● **Directions**: Could you report every line from the entries that includes the word "teddy"?

Dataset excerpts:
------------------------------------------------

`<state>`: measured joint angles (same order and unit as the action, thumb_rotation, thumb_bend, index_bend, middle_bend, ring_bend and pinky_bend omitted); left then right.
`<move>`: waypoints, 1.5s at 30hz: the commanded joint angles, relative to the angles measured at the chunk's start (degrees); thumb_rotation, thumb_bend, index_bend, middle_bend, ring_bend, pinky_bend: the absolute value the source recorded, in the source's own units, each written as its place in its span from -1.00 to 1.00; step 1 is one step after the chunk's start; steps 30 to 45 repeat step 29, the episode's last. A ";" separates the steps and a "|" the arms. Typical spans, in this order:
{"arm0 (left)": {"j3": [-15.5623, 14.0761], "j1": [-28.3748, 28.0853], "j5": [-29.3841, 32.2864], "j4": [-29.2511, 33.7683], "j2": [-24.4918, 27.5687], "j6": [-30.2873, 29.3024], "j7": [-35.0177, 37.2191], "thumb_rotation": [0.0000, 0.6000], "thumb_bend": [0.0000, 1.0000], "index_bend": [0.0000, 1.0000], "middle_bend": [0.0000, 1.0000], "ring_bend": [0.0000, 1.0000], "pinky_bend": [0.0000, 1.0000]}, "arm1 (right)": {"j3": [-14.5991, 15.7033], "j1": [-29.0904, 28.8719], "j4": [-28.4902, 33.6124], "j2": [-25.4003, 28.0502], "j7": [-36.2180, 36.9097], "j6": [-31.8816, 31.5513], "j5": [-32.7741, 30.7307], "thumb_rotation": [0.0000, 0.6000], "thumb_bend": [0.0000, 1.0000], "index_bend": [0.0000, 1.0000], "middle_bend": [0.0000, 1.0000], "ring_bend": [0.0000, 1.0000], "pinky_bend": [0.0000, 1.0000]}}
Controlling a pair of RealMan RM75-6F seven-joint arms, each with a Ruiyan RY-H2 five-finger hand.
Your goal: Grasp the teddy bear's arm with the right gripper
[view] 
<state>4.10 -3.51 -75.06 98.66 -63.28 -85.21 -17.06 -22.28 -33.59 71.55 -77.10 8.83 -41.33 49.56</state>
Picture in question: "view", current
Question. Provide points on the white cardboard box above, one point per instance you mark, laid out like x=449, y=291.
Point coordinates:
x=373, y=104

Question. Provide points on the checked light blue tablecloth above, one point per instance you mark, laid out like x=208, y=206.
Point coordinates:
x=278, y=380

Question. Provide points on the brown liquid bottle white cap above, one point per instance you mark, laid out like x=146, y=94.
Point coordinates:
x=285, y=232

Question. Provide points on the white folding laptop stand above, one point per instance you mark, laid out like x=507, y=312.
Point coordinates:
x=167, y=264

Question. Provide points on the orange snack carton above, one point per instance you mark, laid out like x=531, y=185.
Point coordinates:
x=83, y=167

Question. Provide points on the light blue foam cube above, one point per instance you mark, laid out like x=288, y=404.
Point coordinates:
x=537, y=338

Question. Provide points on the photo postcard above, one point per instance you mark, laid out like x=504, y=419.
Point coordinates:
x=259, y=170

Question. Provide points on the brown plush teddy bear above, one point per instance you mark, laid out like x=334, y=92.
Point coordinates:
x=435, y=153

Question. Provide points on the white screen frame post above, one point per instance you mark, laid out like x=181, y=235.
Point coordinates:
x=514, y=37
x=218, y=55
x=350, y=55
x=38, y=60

------------------------------------------------

● **Task answer**:
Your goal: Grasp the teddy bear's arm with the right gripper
Question. Provide points on the brown plush teddy bear above, one point per instance you mark, laid out like x=334, y=92.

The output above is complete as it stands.